Copy the listing below letter for letter, passing over each picture.

=== Section Start ===

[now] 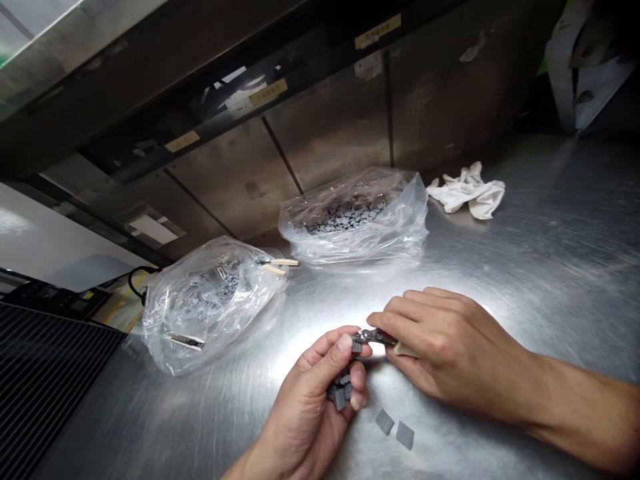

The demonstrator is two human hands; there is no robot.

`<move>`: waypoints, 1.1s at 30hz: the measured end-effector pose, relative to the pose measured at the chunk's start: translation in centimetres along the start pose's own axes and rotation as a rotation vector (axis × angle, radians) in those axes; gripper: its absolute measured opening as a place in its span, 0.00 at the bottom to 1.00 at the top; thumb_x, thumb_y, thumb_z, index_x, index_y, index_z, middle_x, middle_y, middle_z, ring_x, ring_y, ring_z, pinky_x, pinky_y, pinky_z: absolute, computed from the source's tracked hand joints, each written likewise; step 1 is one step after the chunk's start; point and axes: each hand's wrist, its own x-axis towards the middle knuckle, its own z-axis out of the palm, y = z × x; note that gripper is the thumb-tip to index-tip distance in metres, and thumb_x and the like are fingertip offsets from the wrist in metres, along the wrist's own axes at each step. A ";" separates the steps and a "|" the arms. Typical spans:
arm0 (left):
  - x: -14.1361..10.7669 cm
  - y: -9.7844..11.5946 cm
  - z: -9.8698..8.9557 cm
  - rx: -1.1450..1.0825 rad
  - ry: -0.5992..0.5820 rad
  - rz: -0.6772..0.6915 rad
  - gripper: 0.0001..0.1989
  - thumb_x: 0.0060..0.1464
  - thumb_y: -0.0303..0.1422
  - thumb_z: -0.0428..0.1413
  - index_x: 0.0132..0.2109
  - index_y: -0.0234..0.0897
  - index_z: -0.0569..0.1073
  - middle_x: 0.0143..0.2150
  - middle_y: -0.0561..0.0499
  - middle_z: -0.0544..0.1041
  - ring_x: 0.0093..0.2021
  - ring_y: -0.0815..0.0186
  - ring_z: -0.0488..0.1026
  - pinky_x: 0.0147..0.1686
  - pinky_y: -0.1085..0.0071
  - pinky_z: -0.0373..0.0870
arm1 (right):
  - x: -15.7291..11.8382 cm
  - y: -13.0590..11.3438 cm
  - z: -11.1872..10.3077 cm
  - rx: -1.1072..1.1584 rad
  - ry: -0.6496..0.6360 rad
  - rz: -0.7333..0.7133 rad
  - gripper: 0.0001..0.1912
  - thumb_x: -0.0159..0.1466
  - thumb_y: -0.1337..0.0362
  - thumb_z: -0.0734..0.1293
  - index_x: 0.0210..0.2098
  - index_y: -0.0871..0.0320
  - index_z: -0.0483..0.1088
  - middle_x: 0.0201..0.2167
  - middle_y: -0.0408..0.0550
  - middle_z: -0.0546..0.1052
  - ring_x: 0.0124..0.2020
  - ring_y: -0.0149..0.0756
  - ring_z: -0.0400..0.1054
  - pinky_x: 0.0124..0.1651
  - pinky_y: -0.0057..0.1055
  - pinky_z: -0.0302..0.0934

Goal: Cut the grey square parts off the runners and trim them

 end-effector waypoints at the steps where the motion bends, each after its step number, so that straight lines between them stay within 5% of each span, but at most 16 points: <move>1: 0.0 0.0 0.0 0.004 0.003 0.001 0.05 0.59 0.28 0.62 0.41 0.31 0.81 0.35 0.49 0.77 0.25 0.76 0.66 0.25 0.79 0.66 | 0.0 0.0 0.0 -0.007 0.001 -0.003 0.06 0.63 0.69 0.67 0.39 0.57 0.75 0.29 0.42 0.73 0.31 0.38 0.66 0.36 0.36 0.50; 26: 0.0 0.1 0.2 0.041 0.023 0.011 0.06 0.57 0.29 0.63 0.41 0.30 0.81 0.34 0.49 0.77 0.25 0.76 0.66 0.25 0.79 0.66 | -0.1 0.0 -0.1 0.029 -0.048 0.025 0.05 0.64 0.70 0.68 0.39 0.57 0.76 0.27 0.41 0.74 0.27 0.35 0.69 0.32 0.34 0.55; 33: 0.0 0.1 0.3 0.022 0.056 0.011 0.08 0.59 0.26 0.61 0.46 0.31 0.80 0.35 0.47 0.78 0.25 0.75 0.68 0.23 0.79 0.67 | 0.2 0.7 -0.6 0.028 0.018 0.072 0.14 0.62 0.73 0.67 0.47 0.60 0.77 0.30 0.44 0.77 0.31 0.37 0.73 0.33 0.33 0.59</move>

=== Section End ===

ANSWER SECTION ::
[now] 

The demonstrator is two human hands; there is no robot.

`<move>`: waypoints, 1.1s at 30hz: the measured end-effector pose, relative to the pose measured at the chunk's start: translation in centimetres along the start pose's own axes and rotation as a rotation vector (axis × angle, radians) in those axes; gripper: its absolute measured opening as a place in its span, 0.00 at the bottom to 1.00 at the top; thumb_x, thumb_y, thumb_z, index_x, index_y, index_z, middle_x, middle_y, middle_z, ring_x, ring_y, ring_z, pinky_x, pinky_y, pinky_z: absolute, computed from the source's tracked hand joints, each written likewise; step 1 is one step after the chunk's start; point and axes: each hand's wrist, its own x-axis towards the middle knuckle, its own z-axis out of the palm, y = z × x; note that gripper is the thumb-tip to index-tip distance in metres, and thumb_x and the like are fingertip offsets from the wrist in metres, along the wrist's own axes at each step. A ";" separates the steps and a "|" the arms. Typical spans:
arm0 (left):
  - x: -14.1361..10.7669 cm
  - y: -9.7844..11.5946 cm
  - z: -9.8698..8.9557 cm
  - rx: -1.1450..1.0825 rad
  - ry: -0.5992..0.5820 rad
  - rz: -0.6772..0.6915 rad
  - gripper: 0.0001..0.1989
  - thumb_x: 0.0060..0.1464
  - thumb_y: -0.0303..0.1422
  - thumb_z: -0.0428..0.1413
  - index_x: 0.0132..0.2109
  - index_y: -0.0234..0.0897
  - index_z: -0.0569..0.1073
  - middle_x: 0.0143..0.2150
  - middle_y: -0.0561..0.0499
  - middle_z: -0.0544..0.1041
  - ring_x: 0.0093..0.2021
  - ring_y: -0.0815..0.0186
  - ring_z: -0.0488..0.1026
  - pinky_x: 0.0147..0.1686
  - pinky_y: -0.1085..0.0071
  - pinky_z: -0.0373..0.0870
arm1 (right):
  - x: -15.7291..11.8382 cm
  - y: -13.0590..11.3438 cm
  - z: -11.1872..10.3077 cm
  - rx: -1.1072..1.1584 rad
  - ry: -0.6496..0.6360 rad
  - rz: -0.7333..0.7133 rad
  - gripper: 0.0001..0.1912
  - thumb_x: -0.0159..0.1466
  - thumb_y: -0.1337..0.0362
  - thumb_z: -0.0734..0.1293
  - index_x: 0.0210..0.2098
  - index_y: -0.0871..0.0320
  - index_z: -0.0483..0.1088
  - middle_x: 0.0201..0.2167
  - middle_y: -0.0408..0.0550
  - middle_z: -0.0546..0.1052
  - ring_x: 0.0124..0.2020
  - ring_y: -0.0149..0.0756
  - ring_z: -0.0400..0.1054
  - pinky_x: 0.0124..0.1651
  - pinky_y: -0.0057..0.1055
  - pinky_z: -0.0302..0.0934

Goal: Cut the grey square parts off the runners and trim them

 end-effector waypoints at the steps where the motion bends, each after its step number, so that straight lines between them stay within 5% of each span, but at most 16 points: <move>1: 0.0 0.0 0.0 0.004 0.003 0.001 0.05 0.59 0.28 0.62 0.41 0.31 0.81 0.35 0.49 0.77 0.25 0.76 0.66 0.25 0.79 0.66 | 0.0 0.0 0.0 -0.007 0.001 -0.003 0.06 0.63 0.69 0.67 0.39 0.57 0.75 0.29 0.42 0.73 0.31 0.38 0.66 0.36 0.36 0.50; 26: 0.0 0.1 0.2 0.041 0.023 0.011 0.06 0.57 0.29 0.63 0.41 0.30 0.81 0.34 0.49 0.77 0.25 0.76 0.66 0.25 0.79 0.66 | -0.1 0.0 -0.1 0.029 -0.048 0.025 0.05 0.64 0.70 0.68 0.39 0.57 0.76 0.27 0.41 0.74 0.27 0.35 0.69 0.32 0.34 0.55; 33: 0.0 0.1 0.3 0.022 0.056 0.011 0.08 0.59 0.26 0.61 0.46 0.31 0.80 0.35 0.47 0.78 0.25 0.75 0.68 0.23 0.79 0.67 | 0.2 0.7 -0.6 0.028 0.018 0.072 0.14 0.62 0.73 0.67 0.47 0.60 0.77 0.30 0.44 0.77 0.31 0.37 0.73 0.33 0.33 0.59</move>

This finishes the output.